In healthcare, these textiles can power medical monitoring devices, such as continuous glucose or heart rate monitors. Patients can benefit from constant, hassle-free monitoring without frequent battery replacements. Fitness enthusiasts can also take advantage of these textiles to power their fitness trackers, smartwatches, or wireless headphones, ensuring uninterrupted tracking and data collection during workouts.

  • Military and first responders

Wearable energy textiles have significant implications for military personnel and first responders. Soldiers in the field can utilize these textiles to power communication devices, GPS systems, and body sensors, reducing their reliance on external power sources and enhancing mobility. Similarly, firefighters and emergency responders can benefit from self-charging power systems integrated into their protective clothing, enabling them to focus on critical tasks without worrying about battery life.

  • Fashion and smart clothing

The fashion industry can embrace wearable energy textiles to create innovative and functional bright clothing. By seamlessly integrating energy harvesting and storage capabilities, designers can develop clothing items that power embedded LEDs, heating elements, or even small displays. This fusion of fashion and technology not only adds aesthetic value but also enhances the practicality and versatility of clothing.

  • Internet of Things (IoT)

The proliferation of IoT devices calls for efficient and sustainable power solutions. Wearable energy harvesting-storage hybrid textiles can be a reliable power source for many IoT devices. From smart home sensors to industrial monitoring systems, these textiles can provide continuous and autonomous power, eliminating the need for frequent battery changes or cumbersome wired connections.

Challenges and Future Directions

While the research on wearable energy harvesting-storage hybrid textiles has shown remarkable progress, several challenges remain to be addressed before widespread adoption and commercialization.

  • Efficiency optimization

Researchers continue to explore ways to improve the energy conversion efficiency of these textiles. Enhancements in material selection, design optimization, and integration techniques are crucial to maximizing energy harvesting and storage capabilities. Increasing efficiency ensures that these textiles can generate and store sufficient power to meet the demands of various wearable devices.

  • Durability and washability

Textiles are subject to rigorous use and frequent washing, requiring wearable energy textiles to withstand these conditions. Developing robust and washable materials, as well as reliable encapsulation techniques, is essential to maintain the functionality and longevity of these textiles. Users should be able to wear and maintain these garments without compromising their energy-harvesting capabilities.

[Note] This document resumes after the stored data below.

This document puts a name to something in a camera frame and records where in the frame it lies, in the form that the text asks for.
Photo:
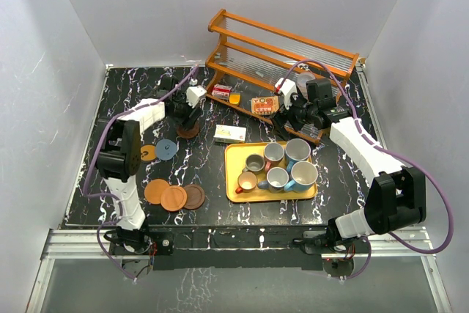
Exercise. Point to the large blue mug back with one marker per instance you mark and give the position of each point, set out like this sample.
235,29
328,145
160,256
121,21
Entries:
296,150

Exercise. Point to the yellow serving tray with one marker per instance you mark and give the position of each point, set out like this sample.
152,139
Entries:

  • Scalability and manufacturing

For widespread adoption, wearable energy textiles must be scalable and cost-effective to manufacture. Researchers and industry partners are working together to develop scalable manufacturing processes that can integrate energy-harvesting and storage technologies into textile production lines. This approach will facilitate mass production and make these textiles more accessible to consumers.

  • User acceptance and comfort

User acceptance and comfort are vital factors for the successful adoption of wearable technologies. It is crucial to balance functionality, aesthetics, and comfort when designing these textiles. Ensuring that they are lightweight, breathable, and conform to the body’s movements will contribute to user satisfaction and encourage long-term usage.

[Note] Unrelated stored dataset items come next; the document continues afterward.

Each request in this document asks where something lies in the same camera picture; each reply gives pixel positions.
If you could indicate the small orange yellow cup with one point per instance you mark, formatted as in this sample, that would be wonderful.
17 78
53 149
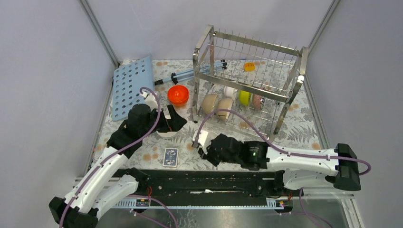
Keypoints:
249 66

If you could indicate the beige floral bowl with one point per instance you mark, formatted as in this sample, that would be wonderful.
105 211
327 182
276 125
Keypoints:
209 102
225 103

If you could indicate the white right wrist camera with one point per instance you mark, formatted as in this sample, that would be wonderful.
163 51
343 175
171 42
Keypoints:
204 140

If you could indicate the orange plastic bowl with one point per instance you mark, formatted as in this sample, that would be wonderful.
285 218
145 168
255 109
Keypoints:
178 95

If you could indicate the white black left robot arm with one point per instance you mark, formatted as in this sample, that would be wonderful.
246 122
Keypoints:
87 202

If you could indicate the blue playing card box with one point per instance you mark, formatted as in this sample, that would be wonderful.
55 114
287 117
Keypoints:
170 158

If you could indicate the light blue perforated panel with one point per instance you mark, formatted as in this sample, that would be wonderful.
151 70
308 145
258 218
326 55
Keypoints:
127 82

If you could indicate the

Wearable energy harvesting-storage hybrid textiles represent a significant leap forward in the realm of wearable technology. The integration of energy harvesting and storage capabilities within textiles offers a sustainable solution to the power limitations of wearable devices. 

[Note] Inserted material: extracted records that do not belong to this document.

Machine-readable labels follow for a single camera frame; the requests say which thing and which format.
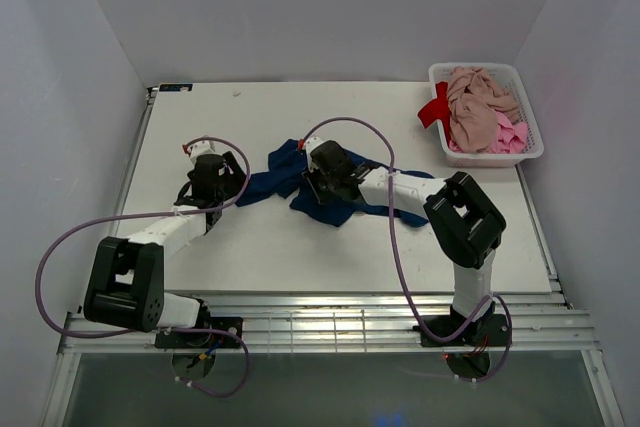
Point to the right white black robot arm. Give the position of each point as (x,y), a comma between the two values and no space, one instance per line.
(465,222)

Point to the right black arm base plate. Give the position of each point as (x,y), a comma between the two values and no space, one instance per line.
(494,331)

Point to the white perforated plastic basket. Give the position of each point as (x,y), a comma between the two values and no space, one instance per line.
(508,78)

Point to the bright pink t shirt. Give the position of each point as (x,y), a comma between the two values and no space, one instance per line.
(492,134)

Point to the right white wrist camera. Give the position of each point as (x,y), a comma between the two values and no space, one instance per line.
(307,146)

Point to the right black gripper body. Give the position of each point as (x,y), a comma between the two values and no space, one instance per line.
(324,186)

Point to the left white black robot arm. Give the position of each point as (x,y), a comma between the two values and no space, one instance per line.
(127,284)

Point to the beige pink t shirt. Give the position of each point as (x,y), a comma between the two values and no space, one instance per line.
(473,93)

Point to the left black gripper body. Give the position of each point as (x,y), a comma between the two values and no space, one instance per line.
(234,182)

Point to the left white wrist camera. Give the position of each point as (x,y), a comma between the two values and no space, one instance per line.
(199,148)

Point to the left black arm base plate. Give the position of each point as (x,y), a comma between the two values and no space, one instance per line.
(211,334)

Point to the aluminium frame rails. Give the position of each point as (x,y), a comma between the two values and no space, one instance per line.
(296,324)

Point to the blue white label sticker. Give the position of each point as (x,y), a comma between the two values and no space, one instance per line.
(184,87)

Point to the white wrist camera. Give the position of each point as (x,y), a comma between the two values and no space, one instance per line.
(199,148)
(307,146)

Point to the red t shirt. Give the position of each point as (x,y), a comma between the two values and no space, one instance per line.
(437,109)

With their potential applications in healthcare, military, fashion, and IoT, these textiles have the power to revolutionize multiple industries. While challenges remain, ongoing research and collaborative efforts are driving progress toward efficient, durable, and commercially viable wearable energy textiles. The future holds exciting possibilities for wearable self-charging power systems, empowering individuals, and transforming the way we interact with technology.